Our study confirms that over 48 weeks, levels of HBV DNA that promote resistance are more likely with LAM alone than with either TDF or LAM/TDF combination, and the development of resistance cases only in the LAM arm further supports the use of TDF as an important component of HAART in HIV/HBV-coinfected patients. The potential benefit of LAM/TDF combination therapy in preference to TDF alone needs to be further explored in studies with larger sample size and longer-term follow-up. Following study completion, all subjects in arm 1 substituted TDF for AZT while arms 2 and 3 continued on their original regimens. Further data from ongoing study follow-up will provide additional information.
LAM and emtrictiabine have similar anti-HBV activity and are often considered interchangeable in the treatment of chronic hepatitis B. Guidelines for the management of HIV/HBV coinfection in high-income countries recommend the use of combination therapy in initial regimens where there is easy access to Truvada (TDF/emtricitabine) in a single once-daily pill.10, 11, 31 Access to antiretroviral therapy in low- and middle-income countries is more restricted. Current World Health Organization guidelines recommend the use of LAM and/or TDF as first-line agents in HIV/HBV-coinfected individuals,32 but TDF may not be widely available or cost-efficient. Thus, decisions on the most appropriate antiretroviral regimens in HIV/HBV-coinfected individuals in resource-limited settings must be carefully considered and based as far as possible on data from within those populations.

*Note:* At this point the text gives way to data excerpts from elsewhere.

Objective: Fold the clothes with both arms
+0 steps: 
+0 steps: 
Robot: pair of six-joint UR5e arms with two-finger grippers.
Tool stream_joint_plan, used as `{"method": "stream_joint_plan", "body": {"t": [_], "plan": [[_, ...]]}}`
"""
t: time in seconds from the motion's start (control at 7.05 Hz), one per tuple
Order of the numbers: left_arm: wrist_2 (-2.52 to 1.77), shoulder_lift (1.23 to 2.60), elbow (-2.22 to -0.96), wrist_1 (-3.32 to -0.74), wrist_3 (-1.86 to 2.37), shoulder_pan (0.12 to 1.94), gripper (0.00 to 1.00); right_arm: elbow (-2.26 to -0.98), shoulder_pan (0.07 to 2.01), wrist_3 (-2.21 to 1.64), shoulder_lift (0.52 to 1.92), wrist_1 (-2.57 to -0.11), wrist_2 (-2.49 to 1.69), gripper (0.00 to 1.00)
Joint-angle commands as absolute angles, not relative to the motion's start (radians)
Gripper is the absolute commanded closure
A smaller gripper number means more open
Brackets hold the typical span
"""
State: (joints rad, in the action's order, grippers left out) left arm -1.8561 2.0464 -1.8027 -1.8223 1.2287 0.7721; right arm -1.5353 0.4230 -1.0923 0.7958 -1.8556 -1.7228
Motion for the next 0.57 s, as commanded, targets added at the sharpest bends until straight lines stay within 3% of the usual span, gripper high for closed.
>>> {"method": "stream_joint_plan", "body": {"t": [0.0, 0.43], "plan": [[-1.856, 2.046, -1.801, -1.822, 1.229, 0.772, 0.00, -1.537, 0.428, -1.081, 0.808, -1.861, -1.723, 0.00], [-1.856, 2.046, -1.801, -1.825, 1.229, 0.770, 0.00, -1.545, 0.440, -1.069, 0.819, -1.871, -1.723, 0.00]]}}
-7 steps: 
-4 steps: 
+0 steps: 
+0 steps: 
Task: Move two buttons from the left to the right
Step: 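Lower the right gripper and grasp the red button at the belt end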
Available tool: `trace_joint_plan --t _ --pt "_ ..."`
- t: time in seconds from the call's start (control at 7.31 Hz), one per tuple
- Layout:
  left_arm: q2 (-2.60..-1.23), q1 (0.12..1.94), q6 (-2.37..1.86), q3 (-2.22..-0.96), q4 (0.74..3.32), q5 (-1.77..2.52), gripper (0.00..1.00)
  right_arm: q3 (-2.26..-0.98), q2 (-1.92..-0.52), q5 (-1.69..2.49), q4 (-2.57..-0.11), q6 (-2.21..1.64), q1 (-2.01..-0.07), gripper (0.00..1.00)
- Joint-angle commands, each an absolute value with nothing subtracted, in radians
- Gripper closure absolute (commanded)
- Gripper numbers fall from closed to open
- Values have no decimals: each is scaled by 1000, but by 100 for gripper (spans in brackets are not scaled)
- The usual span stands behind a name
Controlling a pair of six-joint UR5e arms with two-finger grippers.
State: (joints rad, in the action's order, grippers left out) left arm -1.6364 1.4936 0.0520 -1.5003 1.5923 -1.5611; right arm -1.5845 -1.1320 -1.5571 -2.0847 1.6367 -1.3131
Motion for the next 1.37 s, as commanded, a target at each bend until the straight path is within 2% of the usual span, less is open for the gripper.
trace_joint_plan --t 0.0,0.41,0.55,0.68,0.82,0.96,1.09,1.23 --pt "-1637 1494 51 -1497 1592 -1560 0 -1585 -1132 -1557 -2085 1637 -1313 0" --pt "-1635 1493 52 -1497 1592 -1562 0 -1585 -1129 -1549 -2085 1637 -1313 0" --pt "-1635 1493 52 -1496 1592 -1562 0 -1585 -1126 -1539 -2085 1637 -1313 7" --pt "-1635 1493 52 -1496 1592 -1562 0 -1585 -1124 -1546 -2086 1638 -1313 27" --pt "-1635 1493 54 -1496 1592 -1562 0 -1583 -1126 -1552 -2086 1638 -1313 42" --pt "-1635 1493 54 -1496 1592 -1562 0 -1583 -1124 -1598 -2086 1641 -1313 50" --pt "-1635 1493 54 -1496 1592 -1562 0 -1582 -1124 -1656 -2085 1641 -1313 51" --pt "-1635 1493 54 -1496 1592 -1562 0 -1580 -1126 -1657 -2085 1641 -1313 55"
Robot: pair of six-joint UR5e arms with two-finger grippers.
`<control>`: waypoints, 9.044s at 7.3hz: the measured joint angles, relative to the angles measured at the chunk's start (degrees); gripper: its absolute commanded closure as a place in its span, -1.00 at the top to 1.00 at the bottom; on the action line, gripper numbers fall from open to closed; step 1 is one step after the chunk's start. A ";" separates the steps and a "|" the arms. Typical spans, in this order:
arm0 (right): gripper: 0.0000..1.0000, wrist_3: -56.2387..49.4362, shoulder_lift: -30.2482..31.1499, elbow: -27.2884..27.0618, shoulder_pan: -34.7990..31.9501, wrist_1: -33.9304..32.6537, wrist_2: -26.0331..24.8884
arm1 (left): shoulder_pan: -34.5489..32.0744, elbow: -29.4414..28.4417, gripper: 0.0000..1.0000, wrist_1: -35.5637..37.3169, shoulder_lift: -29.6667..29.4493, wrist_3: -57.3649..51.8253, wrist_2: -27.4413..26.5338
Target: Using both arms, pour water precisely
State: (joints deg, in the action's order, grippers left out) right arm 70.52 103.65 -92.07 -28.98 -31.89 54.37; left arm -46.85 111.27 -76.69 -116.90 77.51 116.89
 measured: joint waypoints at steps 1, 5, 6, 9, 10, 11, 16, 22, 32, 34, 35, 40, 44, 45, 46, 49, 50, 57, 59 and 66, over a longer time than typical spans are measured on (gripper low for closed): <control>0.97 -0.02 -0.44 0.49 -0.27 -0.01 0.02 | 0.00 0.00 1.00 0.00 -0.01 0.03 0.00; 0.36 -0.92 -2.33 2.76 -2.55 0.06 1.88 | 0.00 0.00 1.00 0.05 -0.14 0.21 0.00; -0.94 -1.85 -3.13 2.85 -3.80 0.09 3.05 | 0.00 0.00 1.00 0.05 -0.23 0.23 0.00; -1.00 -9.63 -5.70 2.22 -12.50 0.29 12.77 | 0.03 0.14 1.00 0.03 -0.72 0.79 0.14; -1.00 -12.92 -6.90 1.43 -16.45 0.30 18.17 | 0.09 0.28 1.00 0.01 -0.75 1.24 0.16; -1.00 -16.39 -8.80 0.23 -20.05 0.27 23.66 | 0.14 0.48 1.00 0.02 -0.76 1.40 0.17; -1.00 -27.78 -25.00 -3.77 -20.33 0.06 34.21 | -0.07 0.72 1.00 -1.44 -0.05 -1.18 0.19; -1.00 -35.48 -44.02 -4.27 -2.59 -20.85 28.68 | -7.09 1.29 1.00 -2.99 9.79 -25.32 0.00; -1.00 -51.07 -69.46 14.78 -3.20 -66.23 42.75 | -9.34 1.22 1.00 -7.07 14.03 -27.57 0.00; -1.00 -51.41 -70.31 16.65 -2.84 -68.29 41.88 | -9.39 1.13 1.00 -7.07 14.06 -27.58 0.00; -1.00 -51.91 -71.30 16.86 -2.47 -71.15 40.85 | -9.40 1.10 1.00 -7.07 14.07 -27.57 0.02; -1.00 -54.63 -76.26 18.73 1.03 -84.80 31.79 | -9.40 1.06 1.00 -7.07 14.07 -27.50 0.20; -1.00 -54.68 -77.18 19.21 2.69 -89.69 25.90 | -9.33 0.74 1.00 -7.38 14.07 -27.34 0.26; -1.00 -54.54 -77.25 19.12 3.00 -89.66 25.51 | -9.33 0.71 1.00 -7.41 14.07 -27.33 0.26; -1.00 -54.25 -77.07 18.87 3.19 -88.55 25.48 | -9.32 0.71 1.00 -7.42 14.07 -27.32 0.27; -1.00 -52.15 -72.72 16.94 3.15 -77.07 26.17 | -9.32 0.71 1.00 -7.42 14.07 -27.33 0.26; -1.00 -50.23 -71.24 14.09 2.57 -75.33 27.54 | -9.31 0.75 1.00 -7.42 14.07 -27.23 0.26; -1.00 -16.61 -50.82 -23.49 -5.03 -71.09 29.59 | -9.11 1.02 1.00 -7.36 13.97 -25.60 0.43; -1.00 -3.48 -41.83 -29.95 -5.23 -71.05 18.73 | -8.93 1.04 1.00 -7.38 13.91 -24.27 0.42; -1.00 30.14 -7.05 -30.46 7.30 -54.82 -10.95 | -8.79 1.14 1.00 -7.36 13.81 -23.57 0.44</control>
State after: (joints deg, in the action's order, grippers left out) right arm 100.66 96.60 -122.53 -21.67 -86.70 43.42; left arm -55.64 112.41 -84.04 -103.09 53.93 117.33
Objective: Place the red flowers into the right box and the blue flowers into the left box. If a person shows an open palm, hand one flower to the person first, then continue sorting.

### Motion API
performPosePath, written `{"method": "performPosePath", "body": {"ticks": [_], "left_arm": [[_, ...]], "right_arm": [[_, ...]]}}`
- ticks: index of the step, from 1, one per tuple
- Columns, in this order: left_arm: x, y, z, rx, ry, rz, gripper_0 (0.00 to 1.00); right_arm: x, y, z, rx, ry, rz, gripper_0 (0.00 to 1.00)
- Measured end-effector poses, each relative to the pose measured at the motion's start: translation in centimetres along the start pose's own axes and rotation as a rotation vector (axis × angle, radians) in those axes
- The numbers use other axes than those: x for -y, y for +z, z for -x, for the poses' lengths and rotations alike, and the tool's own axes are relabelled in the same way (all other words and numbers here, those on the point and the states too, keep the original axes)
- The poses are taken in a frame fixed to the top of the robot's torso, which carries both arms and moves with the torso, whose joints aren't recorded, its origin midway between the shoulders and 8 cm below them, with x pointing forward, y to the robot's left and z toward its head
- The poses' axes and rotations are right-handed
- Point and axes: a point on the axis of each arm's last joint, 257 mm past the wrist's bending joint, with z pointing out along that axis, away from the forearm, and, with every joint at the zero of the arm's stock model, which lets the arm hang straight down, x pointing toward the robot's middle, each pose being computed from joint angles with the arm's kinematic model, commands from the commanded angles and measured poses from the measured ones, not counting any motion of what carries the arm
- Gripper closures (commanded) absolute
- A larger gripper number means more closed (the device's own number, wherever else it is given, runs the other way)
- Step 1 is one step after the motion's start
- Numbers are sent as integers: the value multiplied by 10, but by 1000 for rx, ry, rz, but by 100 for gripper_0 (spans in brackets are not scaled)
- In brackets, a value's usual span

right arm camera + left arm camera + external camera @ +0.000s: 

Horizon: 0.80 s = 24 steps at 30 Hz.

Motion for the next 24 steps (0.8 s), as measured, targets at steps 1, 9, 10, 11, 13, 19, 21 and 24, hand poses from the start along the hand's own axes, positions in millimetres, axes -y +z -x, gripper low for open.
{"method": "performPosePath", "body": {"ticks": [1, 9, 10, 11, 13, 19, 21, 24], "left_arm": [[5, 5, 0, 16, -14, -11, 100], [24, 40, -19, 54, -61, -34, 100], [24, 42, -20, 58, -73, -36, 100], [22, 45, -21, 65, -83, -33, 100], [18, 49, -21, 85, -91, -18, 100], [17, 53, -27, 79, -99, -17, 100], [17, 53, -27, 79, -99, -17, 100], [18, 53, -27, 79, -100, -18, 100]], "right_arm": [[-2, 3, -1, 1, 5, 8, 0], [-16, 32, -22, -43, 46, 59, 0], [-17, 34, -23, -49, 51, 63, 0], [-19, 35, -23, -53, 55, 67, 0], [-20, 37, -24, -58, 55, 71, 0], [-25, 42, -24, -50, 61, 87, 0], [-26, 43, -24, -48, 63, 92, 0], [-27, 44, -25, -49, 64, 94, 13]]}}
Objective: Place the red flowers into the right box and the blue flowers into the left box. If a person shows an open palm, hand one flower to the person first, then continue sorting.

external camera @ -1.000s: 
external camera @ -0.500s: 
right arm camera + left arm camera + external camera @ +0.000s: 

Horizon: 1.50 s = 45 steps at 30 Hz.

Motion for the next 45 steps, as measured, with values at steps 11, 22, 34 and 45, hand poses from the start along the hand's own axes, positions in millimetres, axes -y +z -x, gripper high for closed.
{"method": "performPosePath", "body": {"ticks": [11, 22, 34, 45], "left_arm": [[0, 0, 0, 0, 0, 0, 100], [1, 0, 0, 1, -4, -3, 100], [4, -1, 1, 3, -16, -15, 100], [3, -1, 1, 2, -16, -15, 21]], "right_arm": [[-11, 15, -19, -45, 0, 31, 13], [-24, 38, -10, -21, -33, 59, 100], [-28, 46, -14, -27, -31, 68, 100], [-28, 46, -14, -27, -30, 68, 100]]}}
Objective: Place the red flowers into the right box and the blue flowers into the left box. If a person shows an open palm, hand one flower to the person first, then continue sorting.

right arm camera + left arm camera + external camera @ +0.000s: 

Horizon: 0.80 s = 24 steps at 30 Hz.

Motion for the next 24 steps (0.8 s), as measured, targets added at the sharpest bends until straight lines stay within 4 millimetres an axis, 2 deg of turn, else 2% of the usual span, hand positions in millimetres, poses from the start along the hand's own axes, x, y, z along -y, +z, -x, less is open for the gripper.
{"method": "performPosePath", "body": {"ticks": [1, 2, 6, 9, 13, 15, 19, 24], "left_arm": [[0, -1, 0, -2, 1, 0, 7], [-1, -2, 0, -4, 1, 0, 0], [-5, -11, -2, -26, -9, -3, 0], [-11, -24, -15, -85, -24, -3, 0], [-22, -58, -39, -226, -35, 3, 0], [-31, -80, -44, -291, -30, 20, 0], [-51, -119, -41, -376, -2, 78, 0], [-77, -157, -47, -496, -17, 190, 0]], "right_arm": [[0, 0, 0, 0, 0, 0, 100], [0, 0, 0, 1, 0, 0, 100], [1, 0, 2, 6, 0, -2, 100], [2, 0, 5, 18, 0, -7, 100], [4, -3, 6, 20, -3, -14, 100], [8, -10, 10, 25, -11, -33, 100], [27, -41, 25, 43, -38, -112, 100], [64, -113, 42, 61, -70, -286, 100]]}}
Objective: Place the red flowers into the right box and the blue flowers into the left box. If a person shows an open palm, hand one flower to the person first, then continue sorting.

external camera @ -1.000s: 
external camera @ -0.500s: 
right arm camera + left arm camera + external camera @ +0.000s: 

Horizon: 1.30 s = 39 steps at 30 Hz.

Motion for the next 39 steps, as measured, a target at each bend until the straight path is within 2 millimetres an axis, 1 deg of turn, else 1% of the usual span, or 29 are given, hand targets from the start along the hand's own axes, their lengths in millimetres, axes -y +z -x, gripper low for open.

Some limitations need to be considered in the TICO study. The small sample size made the study somewhat underpowered, particularly for secondary endpoints. However, combined analyses across randomized arms yielded important findings on HBV disease outcomes, including serological patterns. The relatively early liver disease stage of most subjects and the small number with paired liver biopsies limited histological outcome assessment. Finally, the advanced HIV disease and Asian ethnicity study characteristics make generalizing TICO outcomes problematic, particularly in developed countries where HBV natural history and genotypes differ and HAART initiation is earlier.
In conclusion, LAM monotherapy for HBV in HIV/HBV-coinfected patients in Thailand was initially effective in achieving HBV virological suppression in the majority of subjects, but was associated with the development of drug resistance. A TDF-based regimen should be the treatment of choice for all HIV/HBV-coinfected patients whenever possible.